只要撑过今夜,明日便可抵达临时营寨。
后续的水军支援也应该快来了。
就在此时,营垒外传来一声轻微的“咔嚓”声,像是绊马索被触动了。
章林立刻竖起耳朵,低声喝令:“外围戒备!”
驻守外围的近千士卒顿时严阵以待。
而处于其保护之中的其他士卒,则是继续休息,但却不自觉将手中的武器微微握紧。
“咔嚓”声过后,是短暂的寂静,随后便是马蹄践踏的轻响,越来越近。
章林趴在盾牌后,透过缝隙望去,只见数十名西凉骑兵如同鬼魅般逼近营垒。
“放箭!”章林毫不犹豫一声令下。
营垒内的强弩手齐齐发射,箭矢如同流星般射向骑兵。
冲在最前面的两名骑兵中箭倒地,战马嘶鸣着摔倒,打破了夜的寂静。
其余骑兵见状,不再隐藏,加速冲向营垒,马刀挥舞,劈向粮车和盾牌组成的营垒墙。
“铛铛铛”的巨响在夜间格外刺耳,粮车的木板被劈裂,盾牌被砍出深痕,几名值守的士卒被马刀划伤,惨叫着后退。
“长枪手顶上去!”章林嘶吼着,手持环首刀冲上去,一刀砍向一名骑兵的马腿。
战马吃痛,人立起来,骑士被甩落地上,章林跟上一刀致命。
西凉骑兵的夜袭来得快,去得也快。
显然不想恋战,只是想制造混乱,消耗益州军的体力。
看到营垒防御严密,讨不到好处,便迅速撤退,留下三具尸体和两匹受伤的战马。
营垒内再次恢复平静,只剩下伤兵的呻吟和士卒们粗重的呼吸。
“校尉,要不要再派些人去外围侦查?”负责值守的队率低声问道。
章林摇头:“不用,留着体力明日赶路。告诉弟兄们,再撑两个时辰,天亮我们就出发,只要到了临时营寨,就安全了。”
他知道,此刻最宝贵的就是体力,盲目分兵侦查只会让士卒更加疲惫,反而给了西凉兵可乘之机。

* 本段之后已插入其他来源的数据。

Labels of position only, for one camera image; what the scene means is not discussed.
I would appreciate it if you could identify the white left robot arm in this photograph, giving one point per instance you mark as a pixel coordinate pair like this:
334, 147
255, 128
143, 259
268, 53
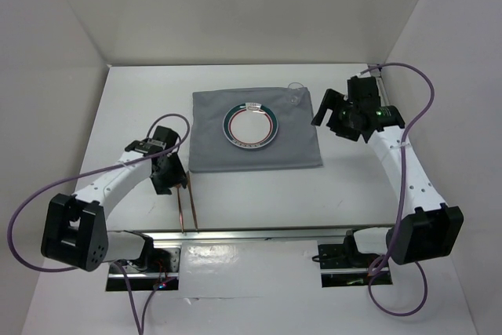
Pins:
75, 231

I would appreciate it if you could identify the clear plastic cup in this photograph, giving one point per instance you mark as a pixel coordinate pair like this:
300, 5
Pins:
295, 92

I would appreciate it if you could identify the grey cloth placemat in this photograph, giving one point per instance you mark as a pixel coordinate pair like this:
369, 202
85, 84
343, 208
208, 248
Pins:
295, 146

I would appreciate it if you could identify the copper fork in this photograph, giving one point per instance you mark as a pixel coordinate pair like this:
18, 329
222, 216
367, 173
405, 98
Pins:
180, 209

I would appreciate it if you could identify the aluminium right side rail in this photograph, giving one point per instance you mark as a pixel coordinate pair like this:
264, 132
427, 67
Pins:
377, 74

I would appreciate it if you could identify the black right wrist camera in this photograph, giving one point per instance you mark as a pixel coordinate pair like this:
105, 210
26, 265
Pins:
388, 116

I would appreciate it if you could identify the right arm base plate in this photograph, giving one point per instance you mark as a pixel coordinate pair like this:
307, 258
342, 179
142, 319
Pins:
339, 267

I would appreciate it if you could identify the copper knife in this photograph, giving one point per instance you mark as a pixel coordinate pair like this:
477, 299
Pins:
192, 201

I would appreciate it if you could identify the aluminium front rail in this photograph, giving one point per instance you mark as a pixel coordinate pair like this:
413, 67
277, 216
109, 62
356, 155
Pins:
254, 234

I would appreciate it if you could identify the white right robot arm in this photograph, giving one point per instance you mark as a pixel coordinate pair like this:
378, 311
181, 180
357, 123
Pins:
426, 227

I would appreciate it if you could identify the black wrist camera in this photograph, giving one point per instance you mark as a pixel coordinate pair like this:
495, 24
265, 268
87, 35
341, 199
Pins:
146, 147
388, 116

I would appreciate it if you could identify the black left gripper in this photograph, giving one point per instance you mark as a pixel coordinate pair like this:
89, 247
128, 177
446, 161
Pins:
179, 176

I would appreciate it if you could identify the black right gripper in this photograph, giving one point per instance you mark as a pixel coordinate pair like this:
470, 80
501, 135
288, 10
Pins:
335, 100

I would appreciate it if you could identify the white plate green red rim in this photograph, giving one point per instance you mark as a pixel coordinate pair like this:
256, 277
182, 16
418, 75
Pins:
250, 126

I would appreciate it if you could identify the aluminium rail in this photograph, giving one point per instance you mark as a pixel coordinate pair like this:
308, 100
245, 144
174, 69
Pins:
377, 74
254, 234

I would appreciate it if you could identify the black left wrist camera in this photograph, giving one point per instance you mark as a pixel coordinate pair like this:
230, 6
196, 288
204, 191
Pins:
146, 147

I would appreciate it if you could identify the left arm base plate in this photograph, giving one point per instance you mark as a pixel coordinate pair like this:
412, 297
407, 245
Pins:
159, 269

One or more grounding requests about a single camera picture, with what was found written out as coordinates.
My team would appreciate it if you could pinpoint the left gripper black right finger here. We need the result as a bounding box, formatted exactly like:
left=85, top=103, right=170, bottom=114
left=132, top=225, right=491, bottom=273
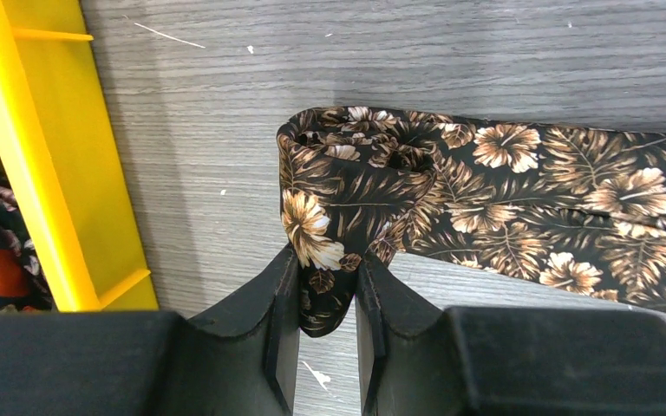
left=356, top=254, right=666, bottom=415

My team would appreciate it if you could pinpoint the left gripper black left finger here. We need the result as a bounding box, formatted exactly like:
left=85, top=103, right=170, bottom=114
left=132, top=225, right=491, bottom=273
left=0, top=246, right=299, bottom=415

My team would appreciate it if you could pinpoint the brown floral tie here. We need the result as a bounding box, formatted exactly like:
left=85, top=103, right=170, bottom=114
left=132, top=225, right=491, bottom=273
left=277, top=107, right=666, bottom=337

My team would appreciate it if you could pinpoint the yellow plastic bin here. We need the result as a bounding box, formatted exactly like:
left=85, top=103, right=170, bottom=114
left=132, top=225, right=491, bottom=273
left=0, top=1, right=158, bottom=312

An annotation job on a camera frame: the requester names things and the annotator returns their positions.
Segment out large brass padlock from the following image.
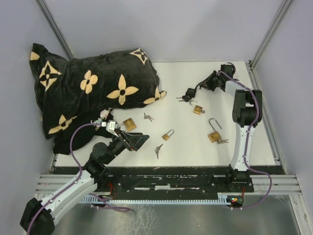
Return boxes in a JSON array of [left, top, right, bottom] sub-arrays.
[[117, 118, 137, 132]]

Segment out black padlock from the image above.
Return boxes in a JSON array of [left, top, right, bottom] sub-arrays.
[[185, 84, 200, 100]]

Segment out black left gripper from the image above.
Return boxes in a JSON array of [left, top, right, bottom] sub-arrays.
[[104, 128, 149, 164]]

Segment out long shackle padlock keys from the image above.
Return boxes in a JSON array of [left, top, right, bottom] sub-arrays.
[[217, 139, 229, 144]]

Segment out large padlock keys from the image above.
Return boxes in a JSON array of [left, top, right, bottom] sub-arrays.
[[144, 113, 155, 122]]

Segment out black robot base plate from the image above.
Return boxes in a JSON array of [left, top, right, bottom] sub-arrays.
[[97, 166, 254, 198]]

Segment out small padlock keys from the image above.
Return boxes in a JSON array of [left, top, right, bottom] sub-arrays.
[[155, 144, 163, 159]]

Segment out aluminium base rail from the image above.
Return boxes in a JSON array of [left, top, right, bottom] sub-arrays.
[[35, 174, 302, 195]]

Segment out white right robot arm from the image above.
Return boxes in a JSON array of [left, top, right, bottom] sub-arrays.
[[196, 62, 263, 191]]

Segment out small brass padlock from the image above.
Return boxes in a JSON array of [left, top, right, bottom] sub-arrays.
[[162, 129, 175, 141], [189, 100, 205, 115]]

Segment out black padlock keys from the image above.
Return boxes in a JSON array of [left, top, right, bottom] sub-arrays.
[[177, 95, 190, 102]]

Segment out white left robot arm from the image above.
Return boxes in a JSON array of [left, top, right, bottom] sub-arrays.
[[20, 129, 149, 235]]

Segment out small brass padlock top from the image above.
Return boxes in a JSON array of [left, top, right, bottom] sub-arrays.
[[189, 100, 205, 115]]

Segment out brass padlock long shackle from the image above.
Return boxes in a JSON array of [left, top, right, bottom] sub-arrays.
[[208, 118, 222, 143]]

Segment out black floral plush pillow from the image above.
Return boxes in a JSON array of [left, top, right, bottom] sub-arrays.
[[29, 43, 167, 139]]

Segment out aluminium frame post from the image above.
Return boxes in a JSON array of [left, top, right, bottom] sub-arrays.
[[248, 0, 298, 71], [35, 0, 74, 59]]

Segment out right aluminium frame post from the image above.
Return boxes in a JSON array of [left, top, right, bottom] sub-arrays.
[[248, 0, 298, 71]]

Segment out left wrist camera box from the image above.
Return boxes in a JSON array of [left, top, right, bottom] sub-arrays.
[[101, 120, 116, 135]]

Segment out light blue cable duct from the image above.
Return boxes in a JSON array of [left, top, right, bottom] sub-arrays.
[[80, 192, 244, 204]]

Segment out left aluminium frame post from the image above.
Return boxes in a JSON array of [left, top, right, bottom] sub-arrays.
[[35, 0, 74, 59]]

现在能做的,就是守住营垒,等待天亮。
天尚未亮时,章林便下令拔营出发。
距离临时营寨不过三里的路程,最多半个时辰便可赶到。
尽管如此,西凉兵也必然不会轻易放过他们,待到天明必会前来骚扰。
因此他将时间卡在了天明前的半个时辰,赌的就是西凉兵没有准备。
“校尉,西凉骑兵的游动哨!”
左侧斥候压低声音禀报,手指向远处一道黑影。
章林心中一沉,果然还是被发现了。
步兵拔营的动静终究瞒不过骑兵的游动哨。
但他却也并不慌乱。
骑兵集合部队、备马追击同样需要时间,不过三里路程,步兵先到营寨便可依托防御工事周旋。
“加快速度!让前队去营寨报信,开门接应!”章林下令,前队两名斥候策马疾驰,直奔营寨方向。